### [Task prompt]
Transcribe the whole listing exactly; the images stay out.
== Segment start ==
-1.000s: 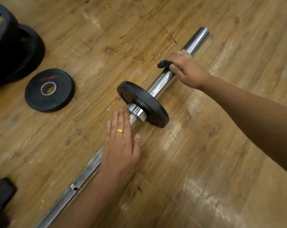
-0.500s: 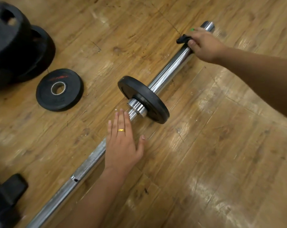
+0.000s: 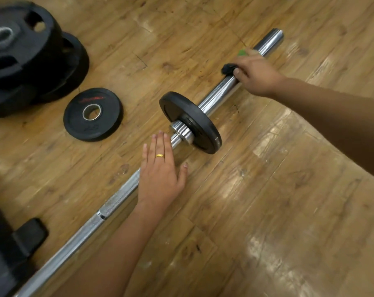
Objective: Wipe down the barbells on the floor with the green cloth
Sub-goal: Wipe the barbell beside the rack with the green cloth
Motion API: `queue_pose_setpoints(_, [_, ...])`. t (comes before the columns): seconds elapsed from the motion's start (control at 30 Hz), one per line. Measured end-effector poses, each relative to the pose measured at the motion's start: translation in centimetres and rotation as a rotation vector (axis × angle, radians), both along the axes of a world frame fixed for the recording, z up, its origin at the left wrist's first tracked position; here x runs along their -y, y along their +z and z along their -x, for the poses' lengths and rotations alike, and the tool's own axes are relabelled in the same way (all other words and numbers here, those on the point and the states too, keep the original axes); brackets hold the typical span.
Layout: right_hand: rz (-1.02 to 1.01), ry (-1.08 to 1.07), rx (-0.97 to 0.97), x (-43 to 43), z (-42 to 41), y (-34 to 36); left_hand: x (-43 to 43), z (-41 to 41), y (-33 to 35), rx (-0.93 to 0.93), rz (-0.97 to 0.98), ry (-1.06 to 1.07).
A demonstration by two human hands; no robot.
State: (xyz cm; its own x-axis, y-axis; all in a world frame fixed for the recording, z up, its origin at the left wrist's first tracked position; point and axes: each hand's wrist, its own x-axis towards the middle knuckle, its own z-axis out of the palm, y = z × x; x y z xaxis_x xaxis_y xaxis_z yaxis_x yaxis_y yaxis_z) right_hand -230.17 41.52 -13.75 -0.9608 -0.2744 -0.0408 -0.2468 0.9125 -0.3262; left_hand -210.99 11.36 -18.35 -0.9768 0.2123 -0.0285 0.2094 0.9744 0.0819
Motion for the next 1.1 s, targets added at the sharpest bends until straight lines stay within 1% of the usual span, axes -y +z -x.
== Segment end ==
### [Task result]
-1.000s: 
-0.500s: 
+0.000s: 
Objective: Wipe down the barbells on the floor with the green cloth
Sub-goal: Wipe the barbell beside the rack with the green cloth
Motion API: `queue_pose_setpoints(_, [_, ...])`. t (comes before the columns): seconds elapsed from the motion's start (control at 30 Hz), one per line. Measured end-effector poses, each relative to the pose measured at the motion's start: translation in centimetres and rotation as a rotation vector (axis × angle, radians), both along the axes of a world frame fixed for the recording, z up, its origin at the left wrist's first tracked position; here x runs along their -y, y along their +z and z along their -x, for the poses' lengths and rotations alike, and the tool's own axes are relabelled in the same way (all other words and numbers here, those on the point and the states too, keep the original axes); brackets hold the typical span.
Layout: right_hand: rz (-1.02 to 1.01), ry (-1.08 to 1.07), rx (-0.97 to 0.97), x (-43 to 43), z (-42 to 41), y (-34 to 36); left_hand: x (-43 to 43), z (-41 to 41), y (-33 to 35), rx (-0.93 to 0.93), rz (-0.97 to 0.98), ry (-1.06 to 1.07).
A demonstration by two human hands; no robot.
State: (xyz cm; its own x-axis, y-axis; all in a world frame fixed for the recording, z up, its origin at the left wrist's first tracked position; point and axes: each hand's wrist, its own x-axis towards the middle knuckle, its own z-axis out of the palm, y = z × x; x y z xaxis_x xaxis_y xaxis_z yaxis_x yaxis_y yaxis_z) right_hand -230.17 41.52 -13.75 -0.9608 -0.2744 -0.0408 -0.2468 0.9125 -0.3262; left_hand -210.99 11.36 -18.35 -0.9768 0.2123 -0.0285 0.2094 0.9744 0.0819
Motion for the next 1.1 s, targets added at the sharpest bends until straight lines stay within 1% of the usual span, axes -y +z -x.

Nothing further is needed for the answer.